Plastic cups made from recycled yogurt cartons clamor for voices.
No music there, but valued,
Reached for by young hands, jostled by loyalty.
“I want the orange one!”
“No, you use the green one. Orange is my favorite color.”
This much love must mean being best.

Yet.
Smug mugs add to the silent conversation.
In the kitchen, dark except for starlike appliance lights,
The mugs are reminders of special occasions, special places, special people.
Also jostled by loyalty
Cupped by aging hands, a day older every day,
Tea, coffee, vessels of gratitude for morning warmth.

A rumble from above the fray.
Confident, heavy, no sentimentality there.
Sighs of acknowledgement below.
All are ultimately fungible.
(Although who would give a child juice in a treasured goblet?)

Only the jug holds a gallon.
Case closed.

And has a handle.

» Posted By Sallie Sharp On July 29, 2016 @ 4:48 am

The word: Ephemeral

Ephemeral
Scents and sounds of our lives.
Underpinnings to experience. Soothing. Comforting.

The furnace hums against the New England snow. The AC rattles and roars against the Texas heat. Ephemeral and reassuring.

Putting the house to bed at night, the promise of coffee ahead. Solacing.

Humming the same songs to babies of a different generation.

Fragrant baby smells leading us back to our beginnings.

Calamine lotion. What was it for? Perhaps its fragrance, ephemeral, was why we felt better.

Coppertone carries us to the beach while the heater pushes back the winter.

We capture the ephemeral.

A fragrance transporting us back decades, a phrase remembered from mothers and fathers, the hummed tunes.

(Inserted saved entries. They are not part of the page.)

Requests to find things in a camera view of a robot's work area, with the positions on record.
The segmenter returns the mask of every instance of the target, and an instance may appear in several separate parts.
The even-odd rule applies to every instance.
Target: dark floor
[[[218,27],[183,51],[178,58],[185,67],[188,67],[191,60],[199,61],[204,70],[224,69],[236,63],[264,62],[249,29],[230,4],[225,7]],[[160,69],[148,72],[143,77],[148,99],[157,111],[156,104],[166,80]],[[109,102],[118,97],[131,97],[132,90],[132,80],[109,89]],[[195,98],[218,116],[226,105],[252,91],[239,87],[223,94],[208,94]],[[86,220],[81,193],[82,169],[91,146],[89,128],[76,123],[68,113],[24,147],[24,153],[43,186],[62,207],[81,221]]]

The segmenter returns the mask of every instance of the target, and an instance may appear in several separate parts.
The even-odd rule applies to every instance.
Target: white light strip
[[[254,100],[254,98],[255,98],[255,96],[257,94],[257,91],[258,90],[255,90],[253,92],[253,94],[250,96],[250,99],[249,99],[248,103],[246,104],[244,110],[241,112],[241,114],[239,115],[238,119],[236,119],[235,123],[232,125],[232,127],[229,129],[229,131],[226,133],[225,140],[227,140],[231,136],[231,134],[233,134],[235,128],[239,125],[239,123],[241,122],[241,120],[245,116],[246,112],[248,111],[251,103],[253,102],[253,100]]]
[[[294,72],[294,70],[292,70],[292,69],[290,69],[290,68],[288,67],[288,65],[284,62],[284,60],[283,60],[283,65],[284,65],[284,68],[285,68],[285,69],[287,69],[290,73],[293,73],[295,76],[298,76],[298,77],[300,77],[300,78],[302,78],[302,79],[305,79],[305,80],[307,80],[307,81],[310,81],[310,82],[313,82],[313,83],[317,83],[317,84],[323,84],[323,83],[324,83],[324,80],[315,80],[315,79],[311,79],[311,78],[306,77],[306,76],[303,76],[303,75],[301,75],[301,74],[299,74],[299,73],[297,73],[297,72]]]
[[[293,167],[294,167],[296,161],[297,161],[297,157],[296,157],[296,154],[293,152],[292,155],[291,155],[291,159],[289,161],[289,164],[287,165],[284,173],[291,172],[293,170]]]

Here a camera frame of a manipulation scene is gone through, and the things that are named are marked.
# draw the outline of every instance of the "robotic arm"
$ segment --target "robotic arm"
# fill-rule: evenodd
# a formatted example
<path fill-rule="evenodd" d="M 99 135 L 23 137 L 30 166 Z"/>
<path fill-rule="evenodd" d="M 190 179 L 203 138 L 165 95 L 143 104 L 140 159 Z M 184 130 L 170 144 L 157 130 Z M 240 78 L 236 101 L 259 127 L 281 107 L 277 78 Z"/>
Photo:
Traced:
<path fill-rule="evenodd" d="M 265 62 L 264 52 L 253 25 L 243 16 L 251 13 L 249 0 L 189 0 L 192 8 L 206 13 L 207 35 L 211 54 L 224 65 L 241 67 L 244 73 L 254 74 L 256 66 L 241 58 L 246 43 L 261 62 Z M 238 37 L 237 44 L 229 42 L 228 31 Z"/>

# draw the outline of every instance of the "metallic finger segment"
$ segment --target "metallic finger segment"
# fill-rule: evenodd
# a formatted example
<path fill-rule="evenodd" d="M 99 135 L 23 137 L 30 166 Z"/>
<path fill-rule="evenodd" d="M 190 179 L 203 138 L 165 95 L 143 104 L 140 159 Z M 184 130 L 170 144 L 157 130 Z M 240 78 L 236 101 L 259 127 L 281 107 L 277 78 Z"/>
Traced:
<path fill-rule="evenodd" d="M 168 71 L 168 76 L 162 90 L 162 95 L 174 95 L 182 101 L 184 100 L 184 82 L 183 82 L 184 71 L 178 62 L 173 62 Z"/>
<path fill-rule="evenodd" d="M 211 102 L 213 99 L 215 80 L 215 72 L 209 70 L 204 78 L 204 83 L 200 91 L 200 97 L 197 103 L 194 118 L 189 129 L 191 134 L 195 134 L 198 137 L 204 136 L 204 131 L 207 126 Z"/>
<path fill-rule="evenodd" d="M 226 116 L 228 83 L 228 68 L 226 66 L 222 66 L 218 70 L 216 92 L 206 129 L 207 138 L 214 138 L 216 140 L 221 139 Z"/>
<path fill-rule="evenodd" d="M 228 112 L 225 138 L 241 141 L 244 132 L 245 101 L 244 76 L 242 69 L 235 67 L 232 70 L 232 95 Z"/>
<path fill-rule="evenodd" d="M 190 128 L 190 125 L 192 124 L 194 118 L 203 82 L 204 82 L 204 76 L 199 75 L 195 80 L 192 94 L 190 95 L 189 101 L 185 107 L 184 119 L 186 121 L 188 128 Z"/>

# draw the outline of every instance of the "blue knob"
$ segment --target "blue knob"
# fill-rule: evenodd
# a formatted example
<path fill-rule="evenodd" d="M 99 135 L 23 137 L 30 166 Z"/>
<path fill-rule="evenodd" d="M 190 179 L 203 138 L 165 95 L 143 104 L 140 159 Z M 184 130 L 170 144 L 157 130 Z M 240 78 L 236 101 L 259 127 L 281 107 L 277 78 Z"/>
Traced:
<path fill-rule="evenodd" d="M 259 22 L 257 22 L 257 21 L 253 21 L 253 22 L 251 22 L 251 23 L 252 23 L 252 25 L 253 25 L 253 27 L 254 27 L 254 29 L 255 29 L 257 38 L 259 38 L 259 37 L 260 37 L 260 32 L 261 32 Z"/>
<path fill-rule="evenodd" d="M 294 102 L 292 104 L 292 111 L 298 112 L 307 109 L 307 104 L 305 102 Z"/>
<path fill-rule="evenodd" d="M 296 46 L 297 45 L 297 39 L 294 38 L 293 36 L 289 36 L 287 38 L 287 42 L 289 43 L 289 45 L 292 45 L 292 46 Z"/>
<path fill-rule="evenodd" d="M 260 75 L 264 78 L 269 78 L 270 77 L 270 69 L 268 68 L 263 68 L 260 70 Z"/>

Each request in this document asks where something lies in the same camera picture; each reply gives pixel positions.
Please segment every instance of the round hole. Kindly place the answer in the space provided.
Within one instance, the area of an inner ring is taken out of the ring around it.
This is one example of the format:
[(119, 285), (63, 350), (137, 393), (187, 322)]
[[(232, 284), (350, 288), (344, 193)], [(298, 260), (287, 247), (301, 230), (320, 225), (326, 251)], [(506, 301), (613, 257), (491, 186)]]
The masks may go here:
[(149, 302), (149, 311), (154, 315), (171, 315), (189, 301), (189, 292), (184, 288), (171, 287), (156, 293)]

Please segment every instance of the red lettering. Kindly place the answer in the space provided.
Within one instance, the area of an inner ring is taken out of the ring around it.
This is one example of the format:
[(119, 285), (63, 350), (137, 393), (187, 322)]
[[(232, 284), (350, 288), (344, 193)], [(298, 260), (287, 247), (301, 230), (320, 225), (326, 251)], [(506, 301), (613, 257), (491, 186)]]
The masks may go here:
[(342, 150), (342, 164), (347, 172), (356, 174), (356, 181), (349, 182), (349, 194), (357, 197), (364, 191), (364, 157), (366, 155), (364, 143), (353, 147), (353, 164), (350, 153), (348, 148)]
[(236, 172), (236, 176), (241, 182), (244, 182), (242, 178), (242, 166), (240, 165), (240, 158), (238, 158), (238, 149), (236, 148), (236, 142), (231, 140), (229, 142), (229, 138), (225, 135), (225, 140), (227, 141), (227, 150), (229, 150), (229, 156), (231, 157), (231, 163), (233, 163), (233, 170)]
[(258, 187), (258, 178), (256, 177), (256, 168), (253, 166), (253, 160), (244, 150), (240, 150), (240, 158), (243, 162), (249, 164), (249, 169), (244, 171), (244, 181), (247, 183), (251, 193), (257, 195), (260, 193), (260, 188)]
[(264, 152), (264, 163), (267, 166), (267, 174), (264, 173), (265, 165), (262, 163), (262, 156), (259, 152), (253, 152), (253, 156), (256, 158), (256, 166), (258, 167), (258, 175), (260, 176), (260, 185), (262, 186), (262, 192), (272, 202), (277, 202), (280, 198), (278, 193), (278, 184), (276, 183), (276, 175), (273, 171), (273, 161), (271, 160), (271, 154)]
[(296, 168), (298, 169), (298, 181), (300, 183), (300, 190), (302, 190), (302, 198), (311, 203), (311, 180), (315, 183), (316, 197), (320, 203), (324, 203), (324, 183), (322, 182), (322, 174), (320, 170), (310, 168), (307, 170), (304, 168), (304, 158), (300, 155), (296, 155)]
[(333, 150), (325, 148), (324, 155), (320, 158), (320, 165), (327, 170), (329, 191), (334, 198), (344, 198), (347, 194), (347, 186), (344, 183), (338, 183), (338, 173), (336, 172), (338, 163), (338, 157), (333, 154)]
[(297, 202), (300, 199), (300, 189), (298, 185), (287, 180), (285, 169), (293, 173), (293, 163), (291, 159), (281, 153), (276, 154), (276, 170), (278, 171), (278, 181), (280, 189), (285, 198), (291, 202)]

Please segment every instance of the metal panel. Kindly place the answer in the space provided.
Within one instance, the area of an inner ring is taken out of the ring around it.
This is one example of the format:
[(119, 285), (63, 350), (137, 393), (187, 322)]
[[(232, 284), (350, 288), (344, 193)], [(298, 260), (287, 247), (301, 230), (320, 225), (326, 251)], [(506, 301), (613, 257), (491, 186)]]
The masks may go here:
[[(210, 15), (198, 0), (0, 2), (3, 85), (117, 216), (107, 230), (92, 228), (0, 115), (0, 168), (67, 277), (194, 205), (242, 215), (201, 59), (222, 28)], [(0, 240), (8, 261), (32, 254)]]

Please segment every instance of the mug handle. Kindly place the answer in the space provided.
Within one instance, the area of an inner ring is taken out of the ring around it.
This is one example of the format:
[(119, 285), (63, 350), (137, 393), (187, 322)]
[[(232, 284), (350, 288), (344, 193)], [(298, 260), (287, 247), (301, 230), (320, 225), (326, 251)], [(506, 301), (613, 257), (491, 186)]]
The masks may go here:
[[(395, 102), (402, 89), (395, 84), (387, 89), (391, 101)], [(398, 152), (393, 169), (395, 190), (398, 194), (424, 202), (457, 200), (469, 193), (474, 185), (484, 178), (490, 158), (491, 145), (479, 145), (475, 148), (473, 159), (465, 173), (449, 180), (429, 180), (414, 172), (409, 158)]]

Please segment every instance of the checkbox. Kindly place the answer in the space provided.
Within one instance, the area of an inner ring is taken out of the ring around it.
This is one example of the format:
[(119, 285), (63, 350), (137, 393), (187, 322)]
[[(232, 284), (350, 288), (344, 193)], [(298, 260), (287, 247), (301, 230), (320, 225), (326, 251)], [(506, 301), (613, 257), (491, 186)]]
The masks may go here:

All boxed in our memory with surprising keys. Joy and remembrance flits out.
Ephemeral and solid.

» Posted By Sallie Sharp On July 23, 2016 @ 7:33 am

The word: Sensuous

He is old.
Really old.
Living alone with memories and photographs, frequent trips to the doctor,
diminishing numbers of friends.

He has stopped going to funerals and memorial services.
“Too many of them to go to them all.”

His days, once sensuous (and sensual), are dry, almost empty.

The old, the really old, seem to have few freedoms, few things sensuous.

But his freezer is packed with ice cream.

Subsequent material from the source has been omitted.